The action of judging the validity of the data can be performed periodically or after receiving the service request.

In the process of periodically determining and updating, the process of determining whether the buffer duration of the target buffer data in the data buffer 2012 exceeds the preset duration includes:

according to the preset update frequency, it is determined whether the buffer duration of all the target buffer data in the data buffer 2012 exceeds the preset duration.

If the validity of the data is further determined after receiving the service request, the process of determining whether the buffer duration of the target buffer data in the data buffer 2012 exceeds the preset duration includes:

when a service request is received, judging whether the buffer time of target request data corresponding to the service request in the data buffer 2012 exceeds a preset time;

if yes, reading new target cache update data from the database to update the current target cache data, and triggering actions of reading corresponding target request data from the data cache according to the service request and returning the corresponding target request data;

if not, the action of reading the corresponding target request data from the data buffer according to the service request and returning is directly triggered.

The vehicle state data processing system solves the problems that vehicle state data are not timely acquired in the traditional vehicle networking application, and a large number of vehicles are high in load and response delay after being connected to a vehicle network. The embodiment of the application greatly improves the real-time processing efficiency of the vehicle state data and provides reliable data support for the analysis function expansion of the subsequent vehicle state data and the realization of other value added services.

According to the embodiment of the application, the service platform and the analysis platform are arranged, the data service processing task and the data analysis task are decoupled and distributed to the two processors, the service processor can respond to more data service requests and data uploading which are concurrent, the data processor can concentrate on data analysis processing of large data volume, the two processors are respectively configured according to different requirements, the processors are not affected each other, and the processors can work efficiently, so that more efficient data processing is realized, the service requests are responded quickly, and the user experience is improved.

Any combination of the above optional solutions may be adopted to form an optional embodiment of the present application, which is not described herein.

The following is an embodiment of the method of the present application, and may be applied to an embodiment of the system of the present application. For details not disclosed in the system embodiments of the present application, please refer to the method embodiments of the present application.
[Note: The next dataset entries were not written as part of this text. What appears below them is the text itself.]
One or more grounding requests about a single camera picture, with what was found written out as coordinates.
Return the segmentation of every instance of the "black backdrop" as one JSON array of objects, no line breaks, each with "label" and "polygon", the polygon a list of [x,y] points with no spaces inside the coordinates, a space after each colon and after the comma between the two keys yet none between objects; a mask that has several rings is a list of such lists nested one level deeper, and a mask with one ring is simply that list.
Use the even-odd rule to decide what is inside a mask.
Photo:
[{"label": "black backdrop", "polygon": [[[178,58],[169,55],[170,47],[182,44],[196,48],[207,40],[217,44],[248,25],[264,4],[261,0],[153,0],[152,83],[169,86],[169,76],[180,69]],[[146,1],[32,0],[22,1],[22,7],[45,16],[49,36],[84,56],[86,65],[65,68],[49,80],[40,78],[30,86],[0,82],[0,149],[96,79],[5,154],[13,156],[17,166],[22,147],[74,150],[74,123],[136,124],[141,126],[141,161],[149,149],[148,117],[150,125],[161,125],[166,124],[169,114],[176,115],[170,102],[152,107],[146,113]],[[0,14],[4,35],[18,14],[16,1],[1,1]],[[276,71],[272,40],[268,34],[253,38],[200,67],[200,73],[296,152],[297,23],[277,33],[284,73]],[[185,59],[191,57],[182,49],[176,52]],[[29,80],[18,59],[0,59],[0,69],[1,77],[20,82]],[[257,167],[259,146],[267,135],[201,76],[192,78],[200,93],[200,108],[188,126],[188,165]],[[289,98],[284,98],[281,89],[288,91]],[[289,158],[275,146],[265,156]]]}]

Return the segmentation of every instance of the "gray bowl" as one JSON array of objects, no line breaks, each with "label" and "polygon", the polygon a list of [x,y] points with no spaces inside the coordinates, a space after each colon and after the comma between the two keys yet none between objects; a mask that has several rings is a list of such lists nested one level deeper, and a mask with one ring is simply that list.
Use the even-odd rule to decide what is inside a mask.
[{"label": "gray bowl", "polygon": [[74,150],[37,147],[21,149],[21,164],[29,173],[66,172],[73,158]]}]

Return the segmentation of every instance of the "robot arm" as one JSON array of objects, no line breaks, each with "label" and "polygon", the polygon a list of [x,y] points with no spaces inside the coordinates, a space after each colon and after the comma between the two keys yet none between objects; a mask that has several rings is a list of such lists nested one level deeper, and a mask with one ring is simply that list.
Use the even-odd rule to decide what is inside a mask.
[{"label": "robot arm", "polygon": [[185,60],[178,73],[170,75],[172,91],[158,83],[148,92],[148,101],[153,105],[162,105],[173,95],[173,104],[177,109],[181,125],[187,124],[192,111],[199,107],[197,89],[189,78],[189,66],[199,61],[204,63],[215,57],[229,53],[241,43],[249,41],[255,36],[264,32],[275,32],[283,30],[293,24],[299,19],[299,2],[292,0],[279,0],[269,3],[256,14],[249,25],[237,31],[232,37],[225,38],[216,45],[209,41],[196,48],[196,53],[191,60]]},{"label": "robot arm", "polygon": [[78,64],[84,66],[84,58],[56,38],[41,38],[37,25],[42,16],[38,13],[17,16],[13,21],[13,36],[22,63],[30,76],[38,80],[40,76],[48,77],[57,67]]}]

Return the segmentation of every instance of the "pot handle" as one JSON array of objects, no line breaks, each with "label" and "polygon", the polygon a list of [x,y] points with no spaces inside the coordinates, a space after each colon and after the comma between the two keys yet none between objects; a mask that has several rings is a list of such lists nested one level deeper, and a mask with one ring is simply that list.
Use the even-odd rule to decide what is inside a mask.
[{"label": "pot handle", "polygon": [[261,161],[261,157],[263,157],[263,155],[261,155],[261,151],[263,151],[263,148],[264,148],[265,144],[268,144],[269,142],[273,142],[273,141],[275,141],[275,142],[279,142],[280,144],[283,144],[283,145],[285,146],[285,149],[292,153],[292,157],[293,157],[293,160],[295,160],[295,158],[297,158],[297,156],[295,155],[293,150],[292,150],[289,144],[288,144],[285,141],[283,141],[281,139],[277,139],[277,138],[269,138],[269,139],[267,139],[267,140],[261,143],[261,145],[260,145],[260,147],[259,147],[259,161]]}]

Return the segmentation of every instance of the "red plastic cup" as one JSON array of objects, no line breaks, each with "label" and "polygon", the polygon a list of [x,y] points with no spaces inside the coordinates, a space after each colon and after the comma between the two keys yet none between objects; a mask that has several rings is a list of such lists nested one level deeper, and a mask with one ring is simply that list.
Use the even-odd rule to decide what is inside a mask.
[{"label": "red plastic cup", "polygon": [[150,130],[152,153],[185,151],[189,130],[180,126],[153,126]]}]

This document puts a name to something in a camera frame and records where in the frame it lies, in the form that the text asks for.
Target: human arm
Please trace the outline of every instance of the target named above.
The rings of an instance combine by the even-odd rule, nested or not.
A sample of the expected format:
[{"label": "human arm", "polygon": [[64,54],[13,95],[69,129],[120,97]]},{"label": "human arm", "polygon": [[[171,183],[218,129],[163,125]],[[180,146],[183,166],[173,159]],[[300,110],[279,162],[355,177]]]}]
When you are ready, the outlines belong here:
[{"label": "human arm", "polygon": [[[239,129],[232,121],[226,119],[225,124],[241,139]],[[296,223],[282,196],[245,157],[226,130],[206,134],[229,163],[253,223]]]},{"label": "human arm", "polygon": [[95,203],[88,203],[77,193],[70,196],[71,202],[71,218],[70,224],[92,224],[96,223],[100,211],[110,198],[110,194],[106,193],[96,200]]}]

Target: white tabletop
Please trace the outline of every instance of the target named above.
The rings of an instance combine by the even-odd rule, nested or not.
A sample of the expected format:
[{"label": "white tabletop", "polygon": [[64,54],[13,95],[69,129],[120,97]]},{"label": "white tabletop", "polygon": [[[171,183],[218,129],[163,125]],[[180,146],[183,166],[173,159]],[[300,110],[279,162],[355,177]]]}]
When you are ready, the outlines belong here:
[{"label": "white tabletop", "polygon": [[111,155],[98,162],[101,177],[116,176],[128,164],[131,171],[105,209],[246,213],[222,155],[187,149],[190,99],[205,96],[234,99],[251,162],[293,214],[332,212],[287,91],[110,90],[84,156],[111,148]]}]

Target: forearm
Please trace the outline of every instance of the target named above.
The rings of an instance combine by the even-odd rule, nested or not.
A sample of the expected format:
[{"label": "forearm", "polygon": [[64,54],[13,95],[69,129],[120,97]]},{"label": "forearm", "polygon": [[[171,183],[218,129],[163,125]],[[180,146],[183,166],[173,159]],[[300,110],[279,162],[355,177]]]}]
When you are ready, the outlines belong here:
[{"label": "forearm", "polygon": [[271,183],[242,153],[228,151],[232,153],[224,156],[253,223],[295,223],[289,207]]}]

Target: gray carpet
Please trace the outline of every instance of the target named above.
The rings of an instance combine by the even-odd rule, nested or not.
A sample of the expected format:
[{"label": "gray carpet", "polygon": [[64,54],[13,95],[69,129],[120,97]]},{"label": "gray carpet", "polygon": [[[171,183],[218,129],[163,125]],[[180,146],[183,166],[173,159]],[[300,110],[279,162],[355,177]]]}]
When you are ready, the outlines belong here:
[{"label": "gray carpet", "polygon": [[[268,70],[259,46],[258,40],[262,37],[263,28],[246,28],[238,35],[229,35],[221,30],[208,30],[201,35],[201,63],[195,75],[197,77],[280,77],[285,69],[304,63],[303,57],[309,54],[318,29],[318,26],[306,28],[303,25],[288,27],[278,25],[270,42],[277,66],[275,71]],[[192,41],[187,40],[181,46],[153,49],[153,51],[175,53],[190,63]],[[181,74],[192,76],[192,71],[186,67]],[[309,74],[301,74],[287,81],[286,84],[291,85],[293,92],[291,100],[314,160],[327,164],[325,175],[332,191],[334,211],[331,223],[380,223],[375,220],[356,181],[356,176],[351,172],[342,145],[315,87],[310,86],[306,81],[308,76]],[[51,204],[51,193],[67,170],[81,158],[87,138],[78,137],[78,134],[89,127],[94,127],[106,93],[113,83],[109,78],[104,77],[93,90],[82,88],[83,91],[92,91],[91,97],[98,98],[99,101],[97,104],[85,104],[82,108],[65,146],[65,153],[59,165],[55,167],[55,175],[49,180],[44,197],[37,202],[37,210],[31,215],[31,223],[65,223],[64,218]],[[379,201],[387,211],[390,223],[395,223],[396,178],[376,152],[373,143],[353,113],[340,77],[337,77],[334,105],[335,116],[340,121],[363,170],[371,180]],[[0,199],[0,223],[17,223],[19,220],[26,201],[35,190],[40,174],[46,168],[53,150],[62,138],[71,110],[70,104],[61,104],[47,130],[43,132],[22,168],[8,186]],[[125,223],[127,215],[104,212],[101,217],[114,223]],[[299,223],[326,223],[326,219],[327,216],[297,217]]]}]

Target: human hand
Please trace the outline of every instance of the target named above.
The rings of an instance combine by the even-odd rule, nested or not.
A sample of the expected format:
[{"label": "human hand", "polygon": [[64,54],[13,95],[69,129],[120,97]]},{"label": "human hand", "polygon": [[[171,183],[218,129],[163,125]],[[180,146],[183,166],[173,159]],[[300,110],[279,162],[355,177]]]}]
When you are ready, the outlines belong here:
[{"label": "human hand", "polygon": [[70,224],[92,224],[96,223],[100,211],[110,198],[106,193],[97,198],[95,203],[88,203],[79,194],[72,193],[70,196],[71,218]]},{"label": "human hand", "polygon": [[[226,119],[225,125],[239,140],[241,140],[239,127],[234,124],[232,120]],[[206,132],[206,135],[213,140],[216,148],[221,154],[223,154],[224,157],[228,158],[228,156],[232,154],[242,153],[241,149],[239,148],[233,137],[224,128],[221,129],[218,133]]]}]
Fig. 3 is a flowchart of steps of a vehicle state data processing method according to an embodiment of the present application, where the method is applied to a service processor of a vehicle state data processing system as described above. As shown in fig. 3, the method includes:

s301: receiving real-time state data of the vehicle, preprocessing the real-time state data of the vehicle, and then sending the data to a data processor so that the data processor can analyze and process the real-time state data of the vehicle, and sending an analysis result and the real-time state data of the vehicle to a database for storage;

s302: reading target cache data from a database and caching the target cache data into a data cache;

s303: and receiving a service request, reading corresponding target request data from the data buffer according to the service request, and returning.

According to the embodiment of the application, the service platform and the analysis platform are arranged, the data service processing task and the data analysis task are decoupled and distributed to the two processors, the service processor can respond to more data service requests and data uploading which are concurrent, the data processor can concentrate on data analysis processing of large data volume, the two processors are respectively configured according to different requirements, the processors are not affected each other, and the processors can work efficiently, so that more efficient data processing is realized, the service requests are responded quickly, and the user experience is improved.

In some specific embodiments, the process of receiving the real-time status data of the vehicle, preprocessing the real-time status data of the vehicle, and then sending the preprocessed real-time status data to the data processor includes: and receiving the real-time state data of the vehicle, preprocessing the real-time state data of the vehicle, and then sending the preprocessed real-time state data of the vehicle to the data processor through the message middleware. The message middleware is also called a message queue, which means that an efficient and reliable message transmission mechanism is used for data communication between platforms, and currently, the main stream message middleware comprises ActiveMQ, rabbitMQ, rocketMQ, kafka, zeroMQ and the like.

In some specific embodiments, preprocessing includes checking the time and type of protocol header of the vehicle real-time status data;

correspondingly, the process of sending the preprocessed real-time state data of the vehicle to the data processor through the message middleware comprises the following steps:

the verified real-time state data of the vehicle is sent to the data processor through the message middleware.

In this embodiment, the real-time status data of the vehicle received by the service processor is packaged data, and because the service processor does not need to actually process the received real-time status data of the vehicle, and in order to avoid load and delay caused by data processing, the service processor does not unpack the packaged data, only checks the time and type of the protocol header, and mainly checks whether the time is out of date and the type corresponds to the status data, i.e. pre-processes the time and type of the protocol header including checking the real-time status data of the vehicle; if the packed data passes the check it is sent to the data processor.

It will be appreciated that when the vehicle real-time status data is sent through the message middleware, different types of vehicle real-time status data can be distributed to different TOPIC TOPICs of the message middleware according to the type of the protocol header. Thus in some specific embodiments, the process of sending verified vehicle real-time status data to the data processor through the message middleware includes:

and distributing the checked vehicle real-time state data to the TOPICs of the corresponding types in the message middleware, so that the data processor acquires the checked vehicle real-time state data when monitoring all TOPICs of the message middleware.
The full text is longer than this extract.